Jason let out a long breath and said, “Jesus, Wash! You been carryin’ that thing around in your pocket this whole time?” He’d never in his life seen such a rich nugget, or such a gigantic one, and he was certain that he’d told Wash to put it in the bank for safekeeping!

Ward was still intent on the papers before him, and Jason said, “Ward. I thought you were gonna take him up to the bank.”

Ward lifted his head and his focus fell on the gargantuan nugget in Wash’s hand. He dropped his pen and his mouth hung open. Then, “Mother of God! Wash, you said you were goin’!”

“What’d I tell you?” said the old prospector. “You brung me into town without no sleep and then you turn around and shoot the feller I was here to take care of! You beat everything, you know that?” And then he stomped past Jason, pocketing the gold again, his pants listing with its weight, and walked out onto the street and toward the saloon.

“You think that thing’s real?” Ward asked.

“Looked like it was.” It hadn’t even qualified as a nugget. If it’d been much bigger, Jenny could have used it in her rock garden, out back of the house.

“I need a smoke.” Ward fumbled in his pocket.

“I’ll join you.”

The two men sat in the office smoking for a while before Ward said, “You ever seen anything like that in your whole cotton-pickin’ life?”

Jason just shook his head. As yesterday, he told himself that it could have been pyrite, but he figured himself a good enough judge to tell the difference. If he knew where Wash had been digging, he would have been out of town like a shot.

No, he wouldn’t. It was Wash’s gold. And he kept on repeating that to himself. “It’s Wash’s, it’s Wash’s.”

“Key-rist,” said Ward. “Now I know what they mean by having larceny in your heart. How much you suppose a thing like that’s worth?”

Jason shook his head. “Have to have it assayed. But I’d say somewhere in the thousands. Maybe tens of thousands.”

“Key-rist,” Ward repeated.

“First thing in the morning, you make him go over to the bank and have Megan put it in the vault. I mean it this time, all right? I don’t like him walkin’ around town with it on him.
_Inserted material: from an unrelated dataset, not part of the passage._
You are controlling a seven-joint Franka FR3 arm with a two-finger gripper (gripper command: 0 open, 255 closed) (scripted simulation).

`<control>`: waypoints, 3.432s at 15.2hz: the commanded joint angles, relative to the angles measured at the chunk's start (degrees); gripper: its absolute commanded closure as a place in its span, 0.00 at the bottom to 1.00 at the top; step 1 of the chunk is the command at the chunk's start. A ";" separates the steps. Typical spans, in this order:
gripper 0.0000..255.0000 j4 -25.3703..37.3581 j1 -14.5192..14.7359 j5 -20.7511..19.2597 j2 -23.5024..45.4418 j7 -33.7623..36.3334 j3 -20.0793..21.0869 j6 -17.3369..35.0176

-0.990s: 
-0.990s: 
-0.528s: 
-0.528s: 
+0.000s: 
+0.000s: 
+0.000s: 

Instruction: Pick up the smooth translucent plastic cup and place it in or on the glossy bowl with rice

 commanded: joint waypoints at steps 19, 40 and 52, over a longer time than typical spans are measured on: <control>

Liable to fall through a hole in his britches.”

Ward stared out the front window. “Check, boss.”

Jason stubbed out his smoke and stood up. “I’m goin’ home.”
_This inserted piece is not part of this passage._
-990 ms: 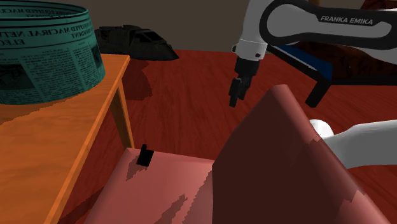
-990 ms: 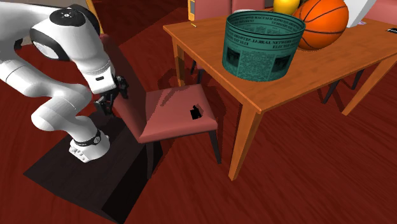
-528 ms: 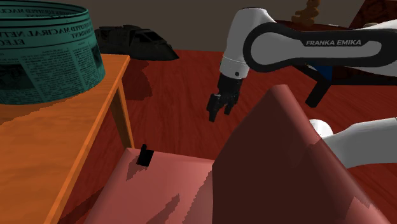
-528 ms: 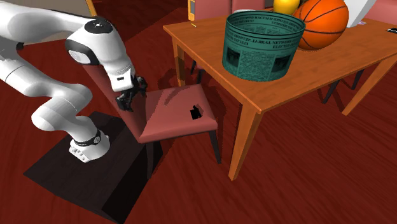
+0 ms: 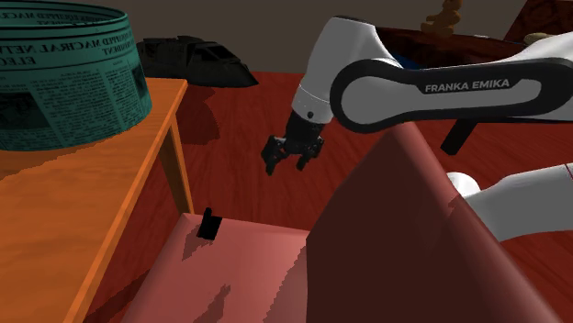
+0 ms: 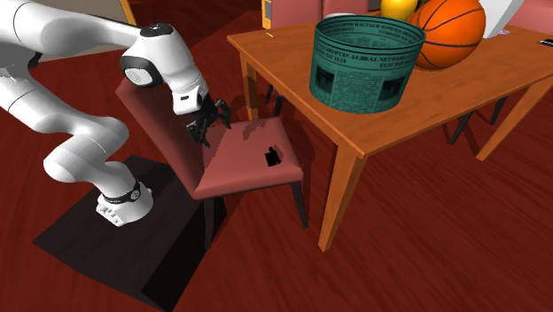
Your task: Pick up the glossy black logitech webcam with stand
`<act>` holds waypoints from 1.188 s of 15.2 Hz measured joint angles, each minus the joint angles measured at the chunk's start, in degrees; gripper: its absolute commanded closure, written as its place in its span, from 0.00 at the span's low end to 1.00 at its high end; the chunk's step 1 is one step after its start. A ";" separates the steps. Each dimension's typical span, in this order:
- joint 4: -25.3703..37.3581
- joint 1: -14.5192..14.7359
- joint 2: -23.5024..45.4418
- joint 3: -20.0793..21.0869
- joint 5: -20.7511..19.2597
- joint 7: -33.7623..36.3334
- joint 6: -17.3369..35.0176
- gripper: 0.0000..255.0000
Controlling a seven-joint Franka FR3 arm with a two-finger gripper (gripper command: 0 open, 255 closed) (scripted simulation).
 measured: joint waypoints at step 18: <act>19.75 -13.93 47.84 27.20 -31.78 58.39 25.82 0.00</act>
Later that same evening, while Jason was at home having one of those good “Jenny dinners” and Wash was still at the saloon, Ward Wanamaker was making his evening rounds, checking that everything that was supposed to be locked up was locked up, and that everything was pretty much in its place. He paused, halfway through, when he got up to the gate. It was being left open at night these days, in case something should happen—Heaven forfend—and the wagon train members needed to get inside in a hurry.

He leaned against one of the posts and rolled, then lit a smoke, breathing out a hazy plume into the crisp night air. The sun had barely set, but nights on the desert were cold, and this looked like it was going to be a real toe-and-finger freezer.

He was almost finished with his smoke and about to stamp it out and get on with his rounds, when he spied movement out there, in the expanse to the south. He waited a moment, which was just enough time for the movement to turn into a horse and rider, a rider who was moving like a bat out of hell.

He was yelling something, too, but Ward couldn’t make it out. All he could hear was somebody shouting something, and all he could see was that same somebody flapping his arms and fanning his horse and riding like sixty.